(Exercise requirements) Copy down the listing below exactly. Do not include pictures.

══════

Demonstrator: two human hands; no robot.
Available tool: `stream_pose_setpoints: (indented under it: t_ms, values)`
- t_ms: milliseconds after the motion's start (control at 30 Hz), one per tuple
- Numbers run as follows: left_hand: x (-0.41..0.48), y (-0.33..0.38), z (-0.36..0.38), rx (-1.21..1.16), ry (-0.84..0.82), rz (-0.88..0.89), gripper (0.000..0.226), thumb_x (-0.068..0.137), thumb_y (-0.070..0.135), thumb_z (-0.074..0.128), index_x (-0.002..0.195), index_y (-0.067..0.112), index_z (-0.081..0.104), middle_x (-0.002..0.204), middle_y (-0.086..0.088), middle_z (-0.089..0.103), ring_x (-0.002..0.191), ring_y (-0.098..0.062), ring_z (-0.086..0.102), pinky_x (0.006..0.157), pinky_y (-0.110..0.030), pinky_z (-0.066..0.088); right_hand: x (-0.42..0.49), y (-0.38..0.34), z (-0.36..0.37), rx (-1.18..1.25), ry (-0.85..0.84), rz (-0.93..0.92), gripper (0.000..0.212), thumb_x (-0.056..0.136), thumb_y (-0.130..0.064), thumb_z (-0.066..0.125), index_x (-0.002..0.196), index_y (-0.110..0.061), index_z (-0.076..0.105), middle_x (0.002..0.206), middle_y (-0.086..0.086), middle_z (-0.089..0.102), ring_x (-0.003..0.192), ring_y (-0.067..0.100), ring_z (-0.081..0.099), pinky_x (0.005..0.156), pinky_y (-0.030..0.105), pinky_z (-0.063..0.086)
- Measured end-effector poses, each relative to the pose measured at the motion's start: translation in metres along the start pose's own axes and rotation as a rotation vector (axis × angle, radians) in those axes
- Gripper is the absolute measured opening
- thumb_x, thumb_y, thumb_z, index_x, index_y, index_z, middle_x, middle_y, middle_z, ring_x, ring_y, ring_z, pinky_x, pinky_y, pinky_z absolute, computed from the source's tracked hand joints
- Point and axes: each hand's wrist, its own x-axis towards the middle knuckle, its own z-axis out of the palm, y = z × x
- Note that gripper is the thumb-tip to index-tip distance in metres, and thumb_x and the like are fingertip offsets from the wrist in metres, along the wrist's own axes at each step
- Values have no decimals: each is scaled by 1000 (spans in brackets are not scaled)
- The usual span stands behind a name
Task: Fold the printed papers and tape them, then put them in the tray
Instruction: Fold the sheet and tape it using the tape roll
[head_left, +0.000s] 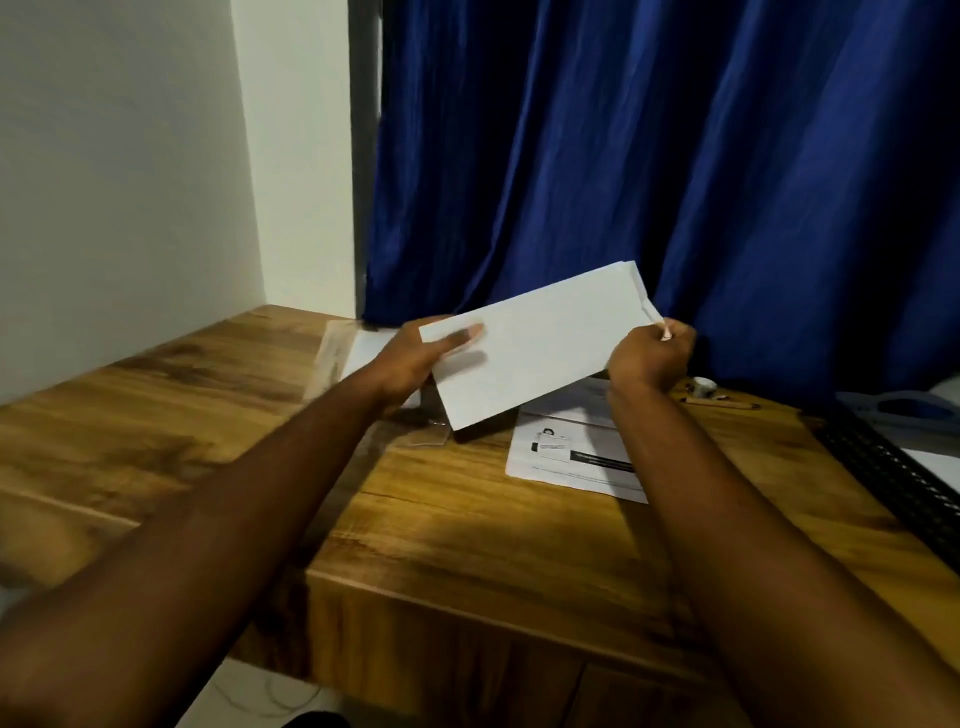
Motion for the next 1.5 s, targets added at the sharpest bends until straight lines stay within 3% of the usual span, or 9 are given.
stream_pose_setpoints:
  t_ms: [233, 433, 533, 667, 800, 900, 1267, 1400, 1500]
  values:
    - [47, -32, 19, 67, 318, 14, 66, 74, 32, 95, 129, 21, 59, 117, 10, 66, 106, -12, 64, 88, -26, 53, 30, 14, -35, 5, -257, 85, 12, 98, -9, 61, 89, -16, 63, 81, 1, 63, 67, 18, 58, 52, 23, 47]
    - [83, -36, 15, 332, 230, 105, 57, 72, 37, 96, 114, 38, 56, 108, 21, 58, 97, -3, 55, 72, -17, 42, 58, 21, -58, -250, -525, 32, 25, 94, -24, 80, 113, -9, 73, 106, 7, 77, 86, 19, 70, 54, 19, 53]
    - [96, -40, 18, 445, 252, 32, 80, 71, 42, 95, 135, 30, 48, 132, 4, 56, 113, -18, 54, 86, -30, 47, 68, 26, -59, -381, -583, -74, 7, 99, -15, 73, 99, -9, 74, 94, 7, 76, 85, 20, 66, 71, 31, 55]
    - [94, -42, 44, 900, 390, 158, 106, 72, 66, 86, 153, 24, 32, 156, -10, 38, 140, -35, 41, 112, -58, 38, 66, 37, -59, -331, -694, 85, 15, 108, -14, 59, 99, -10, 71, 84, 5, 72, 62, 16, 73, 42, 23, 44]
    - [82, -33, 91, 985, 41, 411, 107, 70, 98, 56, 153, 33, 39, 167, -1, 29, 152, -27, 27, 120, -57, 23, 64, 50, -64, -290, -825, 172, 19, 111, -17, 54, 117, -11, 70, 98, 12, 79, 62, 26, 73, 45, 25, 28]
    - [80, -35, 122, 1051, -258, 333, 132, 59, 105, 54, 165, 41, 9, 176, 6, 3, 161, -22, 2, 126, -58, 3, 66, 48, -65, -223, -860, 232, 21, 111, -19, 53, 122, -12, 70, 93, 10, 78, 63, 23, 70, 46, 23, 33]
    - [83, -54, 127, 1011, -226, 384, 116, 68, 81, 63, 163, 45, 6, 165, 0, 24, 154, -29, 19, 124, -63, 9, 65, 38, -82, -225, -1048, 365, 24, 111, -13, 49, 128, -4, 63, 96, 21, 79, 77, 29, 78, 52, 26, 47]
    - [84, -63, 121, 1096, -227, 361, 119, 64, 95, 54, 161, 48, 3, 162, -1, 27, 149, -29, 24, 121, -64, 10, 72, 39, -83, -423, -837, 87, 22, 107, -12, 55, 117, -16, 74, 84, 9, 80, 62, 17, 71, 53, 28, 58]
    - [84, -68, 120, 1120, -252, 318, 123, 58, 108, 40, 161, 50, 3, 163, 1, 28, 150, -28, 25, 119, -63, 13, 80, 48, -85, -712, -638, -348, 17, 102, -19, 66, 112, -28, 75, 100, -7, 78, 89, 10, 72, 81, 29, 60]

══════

(Response for this exercise)
Demonstrator: two human hands; no robot.
Available tool: `stream_pose_setpoints: (indented under it: t_ms, values)`
- t_ms: milliseconds after the motion's start (control at 30 Hz), one per tuple
- Numbers run as follows: left_hand: x (-0.41..0.48), y (-0.33..0.38), z (-0.36..0.38), rx (-1.21..1.16), ry (-0.84..0.82), rz (-0.88..0.89), gripper (0.000..0.226), thumb_x (-0.068..0.137), thumb_y (-0.070..0.135), thumb_z (-0.074..0.128), index_x (-0.002..0.195), index_y (-0.067..0.112), index_z (-0.081..0.104), middle_x (-0.002..0.204), middle_y (-0.086..0.088), middle_z (-0.089..0.103), ring_x (-0.002..0.191), ring_y (-0.098..0.062), ring_z (-0.086..0.102), pinky_x (0.006..0.157), pinky_y (-0.110..0.030), pinky_z (-0.066..0.088); right_hand: x (-0.42..0.49), y (-0.38..0.34), z (-0.36..0.37), rx (-1.18..1.25), ry (-0.85..0.84), rz (-0.93..0.92), gripper (0.000..0.212), thumb_x (-0.056..0.136), thumb_y (-0.130..0.064), thumb_z (-0.066..0.125), index_x (-0.002..0.196), index_y (-0.110..0.061), index_z (-0.076..0.105), middle_x (0.002..0.206), middle_y (-0.086..0.086), middle_z (-0.089..0.102), ring_x (-0.003..0.192), ring_y (-0.067..0.100), ring_z (-0.081..0.099), pinky_x (0.005..0.156), pinky_y (-0.030..0.105), pinky_z (-0.063..0.086)
- Measured end-effector poses, each relative to the pose measured at the motion's start: translation in metres along the start pose's own axes and rotation as a rotation vector (axis × angle, radians) in those axes
- Gripper is the absolute measured opening
- thumb_x, thumb_y, thumb_z, index_x, index_y, index_z, middle_x, middle_y, middle_z, ring_x, ring_y, ring_z, pinky_x, pinky_y, pinky_z absolute, computed from the source's tracked hand joints
- Point and axes: each hand's wrist, its own x-axis towards the middle knuckle, its own z-axis out of the palm, y = z × x
- Note that gripper is the thumb-tip to index-tip distance in metres, and thumb_x and the like are fingertip offsets from the wrist in metres, along the wrist's own axes at each step
- Values have no decimals: each is scaled by 1000 (spans in brackets are not scaled)
- The usual span stands behind a name
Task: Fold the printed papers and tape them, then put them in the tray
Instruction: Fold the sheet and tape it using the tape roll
[head_left, +0.000s] 
Motion for the next 1.5 s, targets added at the sharpest bends until straight lines stay within 3% of the usual span, or 9 are given.
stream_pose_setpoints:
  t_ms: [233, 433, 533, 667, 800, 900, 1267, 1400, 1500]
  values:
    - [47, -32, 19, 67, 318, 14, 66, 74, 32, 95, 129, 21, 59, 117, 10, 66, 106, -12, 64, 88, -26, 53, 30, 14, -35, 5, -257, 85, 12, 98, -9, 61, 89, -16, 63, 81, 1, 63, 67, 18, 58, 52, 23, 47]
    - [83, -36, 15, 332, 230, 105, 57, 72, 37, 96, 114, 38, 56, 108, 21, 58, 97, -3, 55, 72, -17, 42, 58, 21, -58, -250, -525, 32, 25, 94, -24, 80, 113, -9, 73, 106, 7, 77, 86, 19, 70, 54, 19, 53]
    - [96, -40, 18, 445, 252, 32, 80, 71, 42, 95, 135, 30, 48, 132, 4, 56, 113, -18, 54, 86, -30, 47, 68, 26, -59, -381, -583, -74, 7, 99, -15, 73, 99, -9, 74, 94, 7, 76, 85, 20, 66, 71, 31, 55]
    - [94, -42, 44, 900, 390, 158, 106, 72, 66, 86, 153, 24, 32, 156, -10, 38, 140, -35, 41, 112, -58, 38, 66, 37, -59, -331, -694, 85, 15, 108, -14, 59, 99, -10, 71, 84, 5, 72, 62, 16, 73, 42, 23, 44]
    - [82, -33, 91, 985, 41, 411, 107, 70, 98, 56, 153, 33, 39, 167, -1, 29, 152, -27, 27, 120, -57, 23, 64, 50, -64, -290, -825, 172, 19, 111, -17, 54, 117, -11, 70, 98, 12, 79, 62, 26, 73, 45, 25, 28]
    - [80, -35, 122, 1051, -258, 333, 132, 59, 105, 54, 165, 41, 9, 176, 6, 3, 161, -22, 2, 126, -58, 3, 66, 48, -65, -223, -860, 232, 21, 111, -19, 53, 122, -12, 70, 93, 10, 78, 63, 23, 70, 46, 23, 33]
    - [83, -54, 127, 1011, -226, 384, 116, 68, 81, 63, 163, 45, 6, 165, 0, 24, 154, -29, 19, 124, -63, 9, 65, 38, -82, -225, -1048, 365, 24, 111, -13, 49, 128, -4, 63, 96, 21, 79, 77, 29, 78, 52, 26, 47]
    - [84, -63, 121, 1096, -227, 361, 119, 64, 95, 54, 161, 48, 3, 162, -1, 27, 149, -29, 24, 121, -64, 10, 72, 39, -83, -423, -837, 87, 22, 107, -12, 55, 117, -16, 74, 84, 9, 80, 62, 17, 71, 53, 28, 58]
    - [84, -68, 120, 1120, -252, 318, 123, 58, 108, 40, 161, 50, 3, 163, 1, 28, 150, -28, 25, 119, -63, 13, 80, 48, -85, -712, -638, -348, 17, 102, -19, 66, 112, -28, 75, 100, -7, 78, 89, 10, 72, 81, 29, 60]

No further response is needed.